Ritch Workman continues to trail Debbie Mayfield in Senate District 17.
A new survey by St. Pete Polls found Mayfield leads Workmam by nearly 18 points in the Treasure Coast district. The survey — which was commissioned by Florida Politics and conducted on July 26 — found nearly 43 percent of likely Republican primary voters said they would vote for Mayfield if the election were held today. The survey found 25 percent of likely Republican primary voters said they would pick Workman.
The survey found 10 percent of respondents said they would vote for Mike Thomas, while 22 percent said they were still undecided.
The race has become one of the most watched Senate races in the state, as the two state lawmakers battle it out to replace Sen. Thad Altman in the Florida Senate. The newly drawn district includes all of Indian River County and portions of Brevard County.
The two state lawmakers are locked into a bitter battle for the seat. Outside groups are pouring thousands of dollars into the race, with two opposition groups — Accomplished Conservative Leaders Fund and Stop Career Politicians — popping up in hopes of exposing the records of Mayfield and Workman.
The opposition campaign could be having a negative impact on Workman. The survey found nearly 40 percent of respondents said they had an unfavorable opinion of the Melbourne Republican. Nearly 29 percent said they had a favorable view of Workman, while 32 percent said they were unsure.
Workman was first elected to the Florida House in 2008. His district includes parts of Brevard County, and he remains somewhat unknown in Indian River County.

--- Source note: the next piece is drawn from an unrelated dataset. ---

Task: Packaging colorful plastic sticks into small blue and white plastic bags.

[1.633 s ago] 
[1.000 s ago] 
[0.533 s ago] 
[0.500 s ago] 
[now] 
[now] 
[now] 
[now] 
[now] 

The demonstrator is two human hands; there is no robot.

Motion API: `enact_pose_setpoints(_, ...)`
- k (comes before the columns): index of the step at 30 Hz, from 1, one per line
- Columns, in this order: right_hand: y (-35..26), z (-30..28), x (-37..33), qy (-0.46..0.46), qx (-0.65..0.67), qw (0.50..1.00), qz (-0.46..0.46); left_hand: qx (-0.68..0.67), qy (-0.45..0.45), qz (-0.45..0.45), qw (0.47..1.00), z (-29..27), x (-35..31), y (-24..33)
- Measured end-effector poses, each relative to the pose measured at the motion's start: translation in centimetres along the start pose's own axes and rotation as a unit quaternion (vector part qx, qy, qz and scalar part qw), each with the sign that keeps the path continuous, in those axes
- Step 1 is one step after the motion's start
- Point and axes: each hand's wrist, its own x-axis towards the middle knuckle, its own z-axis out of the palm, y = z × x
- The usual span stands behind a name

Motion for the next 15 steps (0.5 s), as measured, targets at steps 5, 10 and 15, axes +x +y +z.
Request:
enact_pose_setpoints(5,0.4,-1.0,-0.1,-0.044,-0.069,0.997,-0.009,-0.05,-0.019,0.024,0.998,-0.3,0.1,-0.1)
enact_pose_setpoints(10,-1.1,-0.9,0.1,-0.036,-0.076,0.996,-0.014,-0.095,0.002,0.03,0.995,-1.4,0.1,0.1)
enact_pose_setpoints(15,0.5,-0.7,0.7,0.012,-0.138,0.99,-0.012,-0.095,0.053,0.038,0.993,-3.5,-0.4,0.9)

Mayfield, a Vero Beach Republican, was also elected to the Florida House in 2008. Much like the new Senate district, Mayfield’s House district includes all of Indian River County. She also represents part of St. Lucie County.
The survey found nearly 43 percent of respondents said they had a favorable opinion of Mayfield, while nearly 28 percent said they had an unfavorable view. Nearly 30 percent of likely Republican voters said they were unsure.
The survey found 72 percent of respondents said they were unsure when asked if they had a favorable or unfavorable opinion of Thomas. Nearly 12 percent said they had a favorable opinion of him, while 16 percent said they had an unfavorable opinion.
The poll of 644 likely Republican primary voters was conducted on July 26. It has a margin of error of 3.9 percent.